WORK TASK |
When you reach the line containing "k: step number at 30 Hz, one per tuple" in the entries below, begin reproducing lines exactly, and stop once the line containing "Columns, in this" is done.

INFORMATION PROVIDED |
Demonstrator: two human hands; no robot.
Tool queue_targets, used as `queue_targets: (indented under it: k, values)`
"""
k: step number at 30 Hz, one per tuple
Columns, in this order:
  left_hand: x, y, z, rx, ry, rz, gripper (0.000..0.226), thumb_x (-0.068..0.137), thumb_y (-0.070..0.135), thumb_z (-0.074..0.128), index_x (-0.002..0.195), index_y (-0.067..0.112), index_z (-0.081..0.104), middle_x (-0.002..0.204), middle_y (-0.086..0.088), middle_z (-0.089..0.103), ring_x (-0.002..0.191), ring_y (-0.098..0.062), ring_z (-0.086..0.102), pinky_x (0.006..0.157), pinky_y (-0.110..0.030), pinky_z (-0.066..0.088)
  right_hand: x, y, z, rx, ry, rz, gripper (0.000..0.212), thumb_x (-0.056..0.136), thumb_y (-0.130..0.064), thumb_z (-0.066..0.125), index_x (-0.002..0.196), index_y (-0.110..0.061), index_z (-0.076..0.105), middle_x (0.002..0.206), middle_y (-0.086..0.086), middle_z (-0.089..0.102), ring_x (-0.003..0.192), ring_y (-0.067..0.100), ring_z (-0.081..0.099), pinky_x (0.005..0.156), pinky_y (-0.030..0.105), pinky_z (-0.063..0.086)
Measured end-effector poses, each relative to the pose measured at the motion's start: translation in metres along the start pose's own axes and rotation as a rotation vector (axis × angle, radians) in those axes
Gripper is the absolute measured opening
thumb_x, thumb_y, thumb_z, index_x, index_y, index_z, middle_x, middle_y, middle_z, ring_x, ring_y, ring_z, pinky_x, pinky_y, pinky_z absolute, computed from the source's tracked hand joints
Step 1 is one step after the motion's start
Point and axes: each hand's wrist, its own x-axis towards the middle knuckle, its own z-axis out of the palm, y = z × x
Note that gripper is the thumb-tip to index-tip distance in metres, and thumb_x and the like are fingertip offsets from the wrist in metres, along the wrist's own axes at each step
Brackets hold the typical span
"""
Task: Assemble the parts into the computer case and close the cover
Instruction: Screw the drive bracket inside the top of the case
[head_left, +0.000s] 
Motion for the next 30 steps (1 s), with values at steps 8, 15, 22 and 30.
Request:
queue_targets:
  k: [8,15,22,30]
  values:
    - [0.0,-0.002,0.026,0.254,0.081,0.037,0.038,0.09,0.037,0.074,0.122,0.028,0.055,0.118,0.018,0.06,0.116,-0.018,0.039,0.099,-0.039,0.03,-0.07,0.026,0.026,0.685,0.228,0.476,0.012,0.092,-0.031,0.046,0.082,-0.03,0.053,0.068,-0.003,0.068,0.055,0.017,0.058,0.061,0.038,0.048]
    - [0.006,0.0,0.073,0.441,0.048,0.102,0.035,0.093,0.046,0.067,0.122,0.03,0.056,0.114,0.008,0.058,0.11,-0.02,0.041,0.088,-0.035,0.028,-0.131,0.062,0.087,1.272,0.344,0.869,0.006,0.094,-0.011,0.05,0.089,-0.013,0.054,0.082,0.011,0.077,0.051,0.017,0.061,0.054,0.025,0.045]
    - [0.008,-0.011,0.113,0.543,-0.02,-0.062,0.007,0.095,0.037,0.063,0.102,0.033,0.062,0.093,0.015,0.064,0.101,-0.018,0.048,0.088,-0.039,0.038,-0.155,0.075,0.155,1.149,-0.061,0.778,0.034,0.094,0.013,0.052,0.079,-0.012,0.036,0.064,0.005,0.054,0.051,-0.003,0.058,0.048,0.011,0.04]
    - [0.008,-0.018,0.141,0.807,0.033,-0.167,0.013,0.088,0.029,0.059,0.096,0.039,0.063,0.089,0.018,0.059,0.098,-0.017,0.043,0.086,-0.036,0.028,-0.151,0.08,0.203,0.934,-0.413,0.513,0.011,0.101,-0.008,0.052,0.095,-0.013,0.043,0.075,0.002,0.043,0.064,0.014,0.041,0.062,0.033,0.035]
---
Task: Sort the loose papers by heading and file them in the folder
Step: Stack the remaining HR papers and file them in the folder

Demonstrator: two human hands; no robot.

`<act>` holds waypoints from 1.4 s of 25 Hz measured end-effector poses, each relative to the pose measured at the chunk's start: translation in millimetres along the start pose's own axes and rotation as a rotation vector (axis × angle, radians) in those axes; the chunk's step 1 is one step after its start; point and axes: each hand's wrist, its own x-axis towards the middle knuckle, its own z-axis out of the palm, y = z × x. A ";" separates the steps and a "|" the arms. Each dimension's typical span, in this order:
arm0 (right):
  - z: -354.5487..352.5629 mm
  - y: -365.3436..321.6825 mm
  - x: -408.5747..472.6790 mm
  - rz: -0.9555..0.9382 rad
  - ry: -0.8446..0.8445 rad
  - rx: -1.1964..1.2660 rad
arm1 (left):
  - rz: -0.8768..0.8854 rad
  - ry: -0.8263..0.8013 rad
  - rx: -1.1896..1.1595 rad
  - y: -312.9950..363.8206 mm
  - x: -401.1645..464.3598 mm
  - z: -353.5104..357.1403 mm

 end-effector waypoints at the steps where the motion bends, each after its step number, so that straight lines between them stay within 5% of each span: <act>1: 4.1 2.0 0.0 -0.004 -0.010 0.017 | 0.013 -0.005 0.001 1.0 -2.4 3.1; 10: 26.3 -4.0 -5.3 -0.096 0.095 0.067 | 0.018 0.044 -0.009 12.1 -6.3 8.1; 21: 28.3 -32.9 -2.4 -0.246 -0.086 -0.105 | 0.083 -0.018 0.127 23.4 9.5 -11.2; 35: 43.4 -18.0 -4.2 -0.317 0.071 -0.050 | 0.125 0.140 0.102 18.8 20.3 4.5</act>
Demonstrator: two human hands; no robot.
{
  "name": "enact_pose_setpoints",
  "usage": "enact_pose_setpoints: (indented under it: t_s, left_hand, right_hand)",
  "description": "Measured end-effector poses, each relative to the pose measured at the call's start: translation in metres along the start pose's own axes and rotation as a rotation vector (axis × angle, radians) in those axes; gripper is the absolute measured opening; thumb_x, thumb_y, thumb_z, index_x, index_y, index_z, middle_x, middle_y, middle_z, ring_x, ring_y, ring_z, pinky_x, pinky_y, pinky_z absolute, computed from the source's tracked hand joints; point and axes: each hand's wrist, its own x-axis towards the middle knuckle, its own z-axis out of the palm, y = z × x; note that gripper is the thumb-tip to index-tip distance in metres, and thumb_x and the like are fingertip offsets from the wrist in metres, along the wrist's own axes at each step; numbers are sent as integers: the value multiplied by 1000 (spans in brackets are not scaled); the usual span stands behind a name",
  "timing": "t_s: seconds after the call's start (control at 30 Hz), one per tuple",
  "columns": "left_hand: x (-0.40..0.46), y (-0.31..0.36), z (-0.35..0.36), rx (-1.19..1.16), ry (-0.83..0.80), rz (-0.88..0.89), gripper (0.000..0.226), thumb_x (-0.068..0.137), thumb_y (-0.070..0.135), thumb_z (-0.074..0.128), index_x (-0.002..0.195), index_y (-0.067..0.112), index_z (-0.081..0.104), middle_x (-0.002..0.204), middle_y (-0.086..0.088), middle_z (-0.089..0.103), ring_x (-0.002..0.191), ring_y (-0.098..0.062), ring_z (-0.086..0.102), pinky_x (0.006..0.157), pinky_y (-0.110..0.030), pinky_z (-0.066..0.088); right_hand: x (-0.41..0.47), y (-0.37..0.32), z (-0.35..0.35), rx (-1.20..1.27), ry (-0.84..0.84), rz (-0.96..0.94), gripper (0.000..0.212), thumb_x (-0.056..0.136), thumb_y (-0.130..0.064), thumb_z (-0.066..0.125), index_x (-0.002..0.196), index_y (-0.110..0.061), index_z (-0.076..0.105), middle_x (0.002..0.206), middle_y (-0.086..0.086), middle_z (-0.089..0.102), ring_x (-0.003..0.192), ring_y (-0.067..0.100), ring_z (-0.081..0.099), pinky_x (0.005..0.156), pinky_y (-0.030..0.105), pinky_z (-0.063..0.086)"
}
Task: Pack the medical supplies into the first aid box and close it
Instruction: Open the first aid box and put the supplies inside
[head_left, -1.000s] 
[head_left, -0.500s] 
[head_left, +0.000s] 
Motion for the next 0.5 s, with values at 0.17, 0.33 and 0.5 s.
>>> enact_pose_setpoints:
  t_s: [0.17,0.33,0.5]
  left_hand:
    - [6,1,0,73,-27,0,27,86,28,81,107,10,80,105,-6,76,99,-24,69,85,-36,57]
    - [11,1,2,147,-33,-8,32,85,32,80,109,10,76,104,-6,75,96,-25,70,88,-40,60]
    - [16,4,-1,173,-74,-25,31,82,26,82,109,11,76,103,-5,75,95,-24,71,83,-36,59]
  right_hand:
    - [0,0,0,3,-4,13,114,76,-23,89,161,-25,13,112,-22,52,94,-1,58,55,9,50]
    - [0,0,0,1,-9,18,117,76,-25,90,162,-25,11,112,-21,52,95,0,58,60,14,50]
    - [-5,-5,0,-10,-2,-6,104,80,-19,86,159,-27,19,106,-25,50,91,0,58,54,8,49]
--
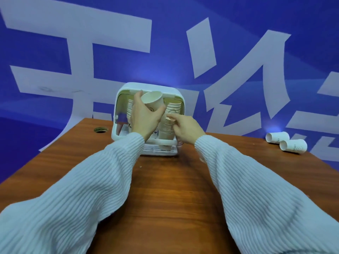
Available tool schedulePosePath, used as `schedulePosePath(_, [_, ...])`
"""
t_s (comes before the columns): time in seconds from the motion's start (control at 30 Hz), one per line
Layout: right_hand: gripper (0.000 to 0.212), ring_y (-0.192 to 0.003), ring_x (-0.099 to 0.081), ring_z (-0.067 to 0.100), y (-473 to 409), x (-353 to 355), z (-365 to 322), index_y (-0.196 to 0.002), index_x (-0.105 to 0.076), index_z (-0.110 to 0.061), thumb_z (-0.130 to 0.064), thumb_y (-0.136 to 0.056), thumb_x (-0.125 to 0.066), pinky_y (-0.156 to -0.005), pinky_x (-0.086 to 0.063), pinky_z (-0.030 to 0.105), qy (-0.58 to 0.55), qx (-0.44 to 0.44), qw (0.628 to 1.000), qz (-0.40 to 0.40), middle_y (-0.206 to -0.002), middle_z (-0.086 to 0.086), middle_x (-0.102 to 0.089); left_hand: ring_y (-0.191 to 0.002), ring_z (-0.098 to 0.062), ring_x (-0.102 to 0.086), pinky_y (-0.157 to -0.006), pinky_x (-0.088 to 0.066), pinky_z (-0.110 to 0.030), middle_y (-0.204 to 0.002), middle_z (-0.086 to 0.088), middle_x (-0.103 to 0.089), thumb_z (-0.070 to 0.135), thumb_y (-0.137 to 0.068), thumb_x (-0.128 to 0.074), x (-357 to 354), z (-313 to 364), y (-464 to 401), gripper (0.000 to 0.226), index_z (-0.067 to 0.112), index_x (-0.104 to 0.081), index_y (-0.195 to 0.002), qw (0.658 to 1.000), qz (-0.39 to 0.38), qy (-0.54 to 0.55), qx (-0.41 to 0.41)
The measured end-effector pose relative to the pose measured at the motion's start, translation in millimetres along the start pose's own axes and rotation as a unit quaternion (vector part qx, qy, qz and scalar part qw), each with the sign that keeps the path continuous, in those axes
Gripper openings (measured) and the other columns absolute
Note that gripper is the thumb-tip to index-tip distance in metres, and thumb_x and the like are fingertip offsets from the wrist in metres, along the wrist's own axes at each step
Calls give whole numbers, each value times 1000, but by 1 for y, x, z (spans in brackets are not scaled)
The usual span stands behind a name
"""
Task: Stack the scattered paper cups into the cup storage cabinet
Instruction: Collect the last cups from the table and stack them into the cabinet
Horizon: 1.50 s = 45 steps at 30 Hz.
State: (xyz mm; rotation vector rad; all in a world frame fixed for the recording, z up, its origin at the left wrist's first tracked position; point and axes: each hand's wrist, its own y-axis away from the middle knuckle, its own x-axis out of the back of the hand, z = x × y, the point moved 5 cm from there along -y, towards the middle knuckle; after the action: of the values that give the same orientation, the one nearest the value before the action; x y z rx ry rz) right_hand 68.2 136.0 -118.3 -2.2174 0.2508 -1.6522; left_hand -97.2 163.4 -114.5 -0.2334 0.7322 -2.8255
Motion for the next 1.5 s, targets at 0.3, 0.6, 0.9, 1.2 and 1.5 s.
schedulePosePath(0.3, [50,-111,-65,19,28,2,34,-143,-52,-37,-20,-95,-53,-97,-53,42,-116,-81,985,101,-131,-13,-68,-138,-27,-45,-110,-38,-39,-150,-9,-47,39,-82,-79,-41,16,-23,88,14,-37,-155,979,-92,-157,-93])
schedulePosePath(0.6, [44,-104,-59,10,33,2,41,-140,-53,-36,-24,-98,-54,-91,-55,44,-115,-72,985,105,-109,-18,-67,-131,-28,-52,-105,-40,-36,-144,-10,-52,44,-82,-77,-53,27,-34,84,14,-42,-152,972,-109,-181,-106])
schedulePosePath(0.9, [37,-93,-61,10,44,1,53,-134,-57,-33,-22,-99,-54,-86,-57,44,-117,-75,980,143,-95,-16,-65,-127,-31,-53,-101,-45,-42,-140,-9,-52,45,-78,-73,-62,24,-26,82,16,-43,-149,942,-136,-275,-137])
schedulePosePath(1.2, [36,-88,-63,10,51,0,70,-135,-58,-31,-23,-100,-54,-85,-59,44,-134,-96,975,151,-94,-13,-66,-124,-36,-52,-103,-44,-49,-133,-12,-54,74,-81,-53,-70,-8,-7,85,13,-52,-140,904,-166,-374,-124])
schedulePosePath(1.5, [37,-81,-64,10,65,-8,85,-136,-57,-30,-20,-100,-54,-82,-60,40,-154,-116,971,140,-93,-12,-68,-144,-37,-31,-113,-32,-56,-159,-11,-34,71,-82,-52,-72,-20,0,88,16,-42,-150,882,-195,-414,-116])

EXERCISE RESPONSE |
k: step number at 30 Hz, one per tuple
Columns, in this order:

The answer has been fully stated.